Let us take one example: the Prime Minister’s modest proposal to give workers a voice by allowing them representatives on boards. We welcome that suggestion. Giving workers a voice is what our party has always stood for, but I am not convinced that the proposal goes far enough. Are we to believe that an individual worker or two would have been able to stand up to the likes of Sir Philip Green? A voice is useless without teeth. However, even the Prime Minister’s own Cabinet will not support that modest proposal. Members of the Cabinet are, I surmise, more honest than the Prime Minister, more aware of which side their bread is buttered.

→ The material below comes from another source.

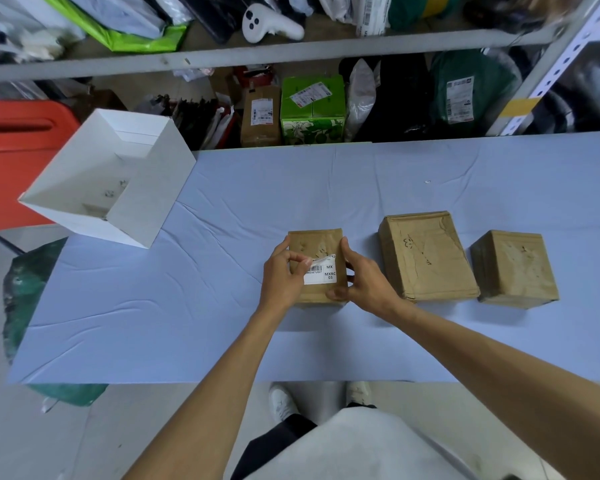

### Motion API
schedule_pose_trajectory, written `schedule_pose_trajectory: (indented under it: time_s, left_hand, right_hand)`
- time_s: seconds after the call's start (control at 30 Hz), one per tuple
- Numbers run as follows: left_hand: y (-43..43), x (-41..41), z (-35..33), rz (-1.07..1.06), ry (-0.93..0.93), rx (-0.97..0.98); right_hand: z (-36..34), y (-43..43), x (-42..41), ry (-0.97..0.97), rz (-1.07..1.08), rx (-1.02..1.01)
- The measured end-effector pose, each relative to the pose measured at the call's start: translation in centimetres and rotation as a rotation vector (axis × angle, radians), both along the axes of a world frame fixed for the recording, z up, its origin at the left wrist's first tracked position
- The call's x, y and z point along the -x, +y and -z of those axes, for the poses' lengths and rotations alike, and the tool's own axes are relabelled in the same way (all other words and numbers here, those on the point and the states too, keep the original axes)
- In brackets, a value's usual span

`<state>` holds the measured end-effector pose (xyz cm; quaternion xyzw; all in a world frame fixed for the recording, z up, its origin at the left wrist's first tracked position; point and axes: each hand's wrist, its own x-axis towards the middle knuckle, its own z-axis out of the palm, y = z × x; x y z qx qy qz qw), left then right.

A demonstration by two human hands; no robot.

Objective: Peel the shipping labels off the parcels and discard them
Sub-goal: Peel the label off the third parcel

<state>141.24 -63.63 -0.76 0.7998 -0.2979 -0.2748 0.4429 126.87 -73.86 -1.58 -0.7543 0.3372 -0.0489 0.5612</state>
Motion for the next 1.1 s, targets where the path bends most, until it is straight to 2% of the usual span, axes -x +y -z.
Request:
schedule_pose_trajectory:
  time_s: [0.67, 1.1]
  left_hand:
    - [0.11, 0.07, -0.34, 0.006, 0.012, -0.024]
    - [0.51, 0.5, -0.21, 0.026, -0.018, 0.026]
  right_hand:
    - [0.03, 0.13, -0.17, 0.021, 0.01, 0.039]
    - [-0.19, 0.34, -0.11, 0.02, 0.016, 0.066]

I hope that Sir Philip Green is better held to account as a result of today’s debate. I hope even more that it serves as a wake-up call on deeper problems and proves to be a turning point in how our economy is governed. I welcome the Prime Minister’s rhetorical conversion to our party’s values, but the question that she and other Conservative Members must answer is this: they have talked the talk, but can they walk the walk?

I have one message. Today, the House of Commons has illustrated to the country how we work: reports are commissioned, delivered and debated here. The message that we all want to go out is that merely producing a report is not the end of the tale. In many cases, we have to follow up the report. The message to those who have lost their jobs and whose pensions are uncertain is that this place will not give up until we gain the maximum justice that we can. As my hon. Friend the Member for Norwich South (Clive Lewis) has just said, there is a full agenda on how we reform pension law and company law, and we have already started that task.

Amendment agreed to.

Main Question, as amended, put and agreed to.


That this House notes the recent joint Report by the Business, Innovation and Skills and the Work and Pensions Committees on BHS; endorses that Report’s criticisms of the governance of the company and of the holding company, Taveta Investments Limited; believes that the sale of the company to Retail Acquisitions Limited for £1 was clearly not in the interests of British Home Stores’ employees and pensioners; notes the failure of Sir Philip Green over many years to resolve the deficit in the BHS pension fund; and calls on him to fulfil his promise to do so forthwith; and, noting that Philip Green received his knighthood for his services for the retail industry, believes his actions raise the question of whether he should be allowed to continue as a holder of the honour and calls on the Honours Forfeiture Committee to recommend his knighthood be cancelled and annulled.